──────── Exercise material ────────

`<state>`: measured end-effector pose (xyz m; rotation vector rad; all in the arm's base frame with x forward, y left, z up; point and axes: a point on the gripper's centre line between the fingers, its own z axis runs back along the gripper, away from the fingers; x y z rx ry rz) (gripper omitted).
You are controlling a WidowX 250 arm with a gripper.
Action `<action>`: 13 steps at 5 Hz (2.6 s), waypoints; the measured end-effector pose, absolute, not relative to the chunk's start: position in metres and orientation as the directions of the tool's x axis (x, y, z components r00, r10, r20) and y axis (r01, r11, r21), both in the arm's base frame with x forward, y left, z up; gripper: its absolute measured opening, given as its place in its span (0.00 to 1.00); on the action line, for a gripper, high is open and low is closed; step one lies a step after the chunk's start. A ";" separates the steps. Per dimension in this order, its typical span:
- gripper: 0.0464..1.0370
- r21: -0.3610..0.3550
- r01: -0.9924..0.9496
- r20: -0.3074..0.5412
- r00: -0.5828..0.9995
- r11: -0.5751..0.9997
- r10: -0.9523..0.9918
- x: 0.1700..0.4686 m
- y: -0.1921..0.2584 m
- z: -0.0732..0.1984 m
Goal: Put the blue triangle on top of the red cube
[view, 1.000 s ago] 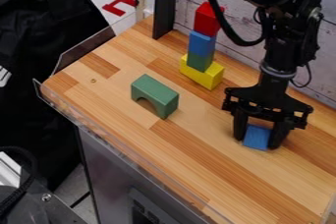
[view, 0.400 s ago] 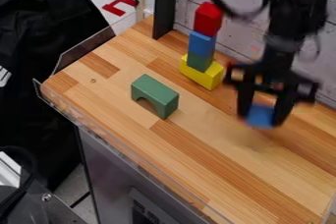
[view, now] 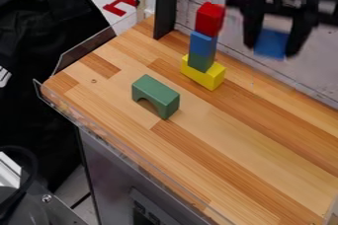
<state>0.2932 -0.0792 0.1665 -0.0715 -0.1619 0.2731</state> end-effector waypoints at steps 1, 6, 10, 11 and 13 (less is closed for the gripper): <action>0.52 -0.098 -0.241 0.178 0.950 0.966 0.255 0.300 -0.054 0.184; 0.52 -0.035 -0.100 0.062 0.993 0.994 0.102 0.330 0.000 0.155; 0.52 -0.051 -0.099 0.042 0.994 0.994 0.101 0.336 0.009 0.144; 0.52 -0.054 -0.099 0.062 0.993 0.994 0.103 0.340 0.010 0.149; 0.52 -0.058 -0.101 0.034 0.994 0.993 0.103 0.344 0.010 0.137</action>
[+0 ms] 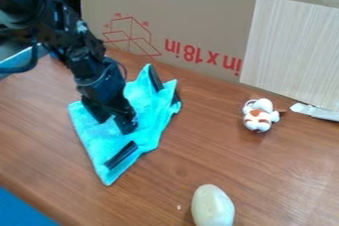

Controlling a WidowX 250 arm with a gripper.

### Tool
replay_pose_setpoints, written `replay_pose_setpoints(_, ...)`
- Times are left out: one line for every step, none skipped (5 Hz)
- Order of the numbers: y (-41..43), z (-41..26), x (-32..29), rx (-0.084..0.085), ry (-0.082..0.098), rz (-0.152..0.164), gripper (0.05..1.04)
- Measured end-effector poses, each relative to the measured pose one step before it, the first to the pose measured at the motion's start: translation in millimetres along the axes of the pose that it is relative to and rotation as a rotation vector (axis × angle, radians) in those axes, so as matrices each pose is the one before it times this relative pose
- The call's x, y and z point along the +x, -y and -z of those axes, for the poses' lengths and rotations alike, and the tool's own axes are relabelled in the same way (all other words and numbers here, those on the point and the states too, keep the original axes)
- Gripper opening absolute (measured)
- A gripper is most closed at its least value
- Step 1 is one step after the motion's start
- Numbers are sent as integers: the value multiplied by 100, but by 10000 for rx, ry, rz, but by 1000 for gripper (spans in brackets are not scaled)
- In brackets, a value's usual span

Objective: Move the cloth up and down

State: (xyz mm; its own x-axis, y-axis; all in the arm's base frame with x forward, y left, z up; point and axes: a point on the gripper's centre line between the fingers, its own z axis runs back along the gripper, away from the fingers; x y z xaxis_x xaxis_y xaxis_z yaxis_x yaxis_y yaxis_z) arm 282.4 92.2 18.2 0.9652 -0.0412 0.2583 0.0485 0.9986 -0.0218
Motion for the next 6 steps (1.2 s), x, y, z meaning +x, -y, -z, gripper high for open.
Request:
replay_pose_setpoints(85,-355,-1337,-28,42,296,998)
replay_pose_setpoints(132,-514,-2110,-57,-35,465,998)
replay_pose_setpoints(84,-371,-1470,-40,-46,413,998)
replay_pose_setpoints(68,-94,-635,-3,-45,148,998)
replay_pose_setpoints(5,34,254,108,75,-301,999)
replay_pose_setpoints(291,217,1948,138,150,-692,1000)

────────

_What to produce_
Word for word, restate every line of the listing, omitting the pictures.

_Problem solution_
`<state>`: measured end-effector pose (xyz m; rotation vector rad; all in the arm's base frame with x forward, y left, z up; point and axes: a point on the gripper's centre line between the fingers, its own z axis runs back along the gripper, away from the fingers; x y z rx ry rz) (gripper omitted).
You are controlling a WidowX 250 arm with a gripper.
Action `<action>`: 13 steps at 5 Hz (2.6 s), waypoints; the measured end-effector pose, absolute, not relative to the chunk's start: position in metres and orientation as the directions of the tool's x axis (x, y, z components r00, r10, r20) and y axis (r01, r11, r21), both in the arm's base frame with x forward, y left, z up; gripper: its absolute measured opening, given as its place in its span (0.00 to 1.00); on the action line, for a gripper, high is open and low is closed; step one lies a step after the chunk's start. A ";" separates the steps. Per dimension in this order, its typical span:
- gripper: 0.0464..1.0370
- r21: -0.3610..0.3550
- r01: -0.9924..0.9496
- r20: -0.3074..0.5412
- r00: -0.5828..0.9995
- r11: -0.5751..0.9997
- r10: -0.9523..0.9918
- x: 0.1700..0.4686 m
- y: -0.1921..0.2584 m
- z: -0.0732..0.1984 m
Goal: Put the blue triangle on top of the red cube
[view, 1.000 s ago] 
[view, 0.400 s ago] 
[view, now] 
<state>0.2932 -0.0792 0.1665 -0.0715 -0.1619 0.2731</state> end-effector waypoints at steps 1, 6, 10, 11 and 13 (less is closed for the gripper): <action>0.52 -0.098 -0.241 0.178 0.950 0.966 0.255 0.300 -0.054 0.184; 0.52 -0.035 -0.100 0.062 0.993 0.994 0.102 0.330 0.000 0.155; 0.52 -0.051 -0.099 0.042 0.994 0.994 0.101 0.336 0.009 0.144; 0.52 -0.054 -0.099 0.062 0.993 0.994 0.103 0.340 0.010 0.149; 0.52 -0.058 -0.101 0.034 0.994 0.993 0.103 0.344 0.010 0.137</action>
[+0 ms] 

Controlling a WidowX 250 arm with a gripper.

### Tool
replay_pose_setpoints, written `replay_pose_setpoints(_, ...)`
- Times are left out: one line for every step, none skipped (5 Hz)
- Order of the numbers: y (-41..43), z (-41..26), x (-32..29), rx (-0.084..0.085), ry (-0.082..0.098), rz (-0.152..0.164), gripper (0.05..1.04)
- Measured end-effector poses, each relative to the measured pose one step before it, the first to the pose measured at the motion's start: translation in millimetres along the axes of the pose that it is relative to and rotation as a rotation vector (axis × angle, radians) in those axes, so as matrices each pose is the one before it times this relative pose
- The call's x, y and z point along the +x, -y and -z of those axes, for the poses' lengths and rotations alike, and the tool's own axes are relabelled in the same way (all other words and numbers here, those on the point and the states too, keep the original axes)
- Gripper opening absolute (measured)
- A gripper is most closed at its least value
- Step 1 is one step after the motion's start
- Numbers are sent as integers: the value multiplied by 100, but by 10000 for rx, ry, rz, but by 1000 for gripper (spans in brackets are not scaled)
- In brackets, a value's usual span

Objective: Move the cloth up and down

State: (xyz mm; its own x-axis, y-axis; all in the arm's base frame with x forward, y left, z up; point and axes: a point on the gripper's centre line between the fingers, its own z axis runs back along the gripper, away from the fingers; x y z xaxis_x xaxis_y xaxis_z yaxis_x yaxis_y yaxis_z) arm 282.4 92.2 18.2 0.9652 -0.0412 0.2583 0.0485 0.9986 -0.0218
Motion for the next 6 steps (1.2 s), x, y, z meaning +x, -y, -z, gripper high for open.
Request:
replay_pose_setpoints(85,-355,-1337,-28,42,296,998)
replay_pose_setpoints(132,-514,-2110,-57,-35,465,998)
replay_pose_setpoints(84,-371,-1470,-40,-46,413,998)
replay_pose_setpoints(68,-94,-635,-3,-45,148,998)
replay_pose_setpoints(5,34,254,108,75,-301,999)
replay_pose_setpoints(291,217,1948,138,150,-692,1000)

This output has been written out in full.